━━━━━ EXERCISE INPUT

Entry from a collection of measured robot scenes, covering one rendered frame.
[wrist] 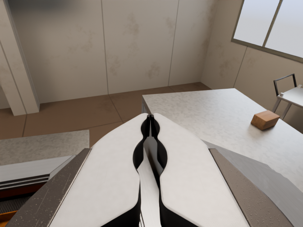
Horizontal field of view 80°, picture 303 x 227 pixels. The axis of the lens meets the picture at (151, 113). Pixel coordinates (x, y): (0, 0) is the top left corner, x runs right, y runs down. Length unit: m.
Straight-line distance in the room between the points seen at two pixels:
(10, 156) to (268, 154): 1.21
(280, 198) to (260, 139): 0.29
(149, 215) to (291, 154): 0.57
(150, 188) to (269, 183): 0.42
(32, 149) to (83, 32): 2.04
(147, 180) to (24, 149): 0.73
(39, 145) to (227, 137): 0.99
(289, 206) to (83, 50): 2.82
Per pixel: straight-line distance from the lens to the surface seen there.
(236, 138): 0.82
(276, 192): 0.65
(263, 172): 0.69
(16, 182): 0.96
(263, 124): 0.91
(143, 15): 3.12
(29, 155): 1.19
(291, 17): 2.98
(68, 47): 2.96
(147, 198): 0.77
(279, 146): 0.88
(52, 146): 1.20
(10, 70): 2.83
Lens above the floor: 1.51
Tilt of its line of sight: 33 degrees down
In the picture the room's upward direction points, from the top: 4 degrees clockwise
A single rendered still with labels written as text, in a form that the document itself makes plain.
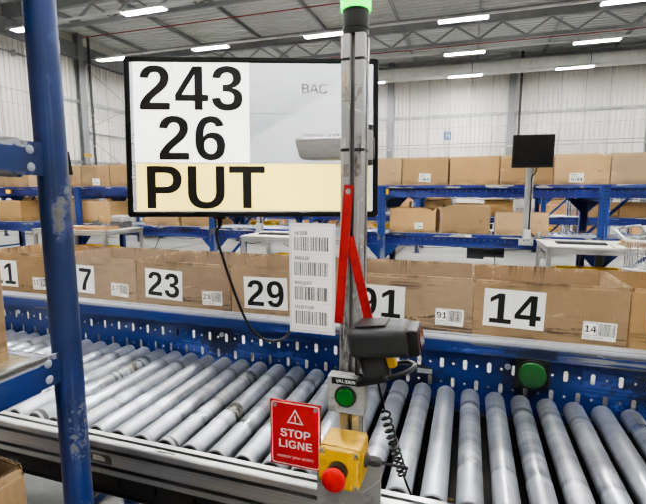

━━━━━━━━━━

_EXERCISE GOAL_
Go through the material above, find each line with the string "room", and copy it.

_RESPONSE AREA_
Straight-line distance in the room between the points seen at two pixels:
In the picture the room's upward direction points, from the top: 4 degrees clockwise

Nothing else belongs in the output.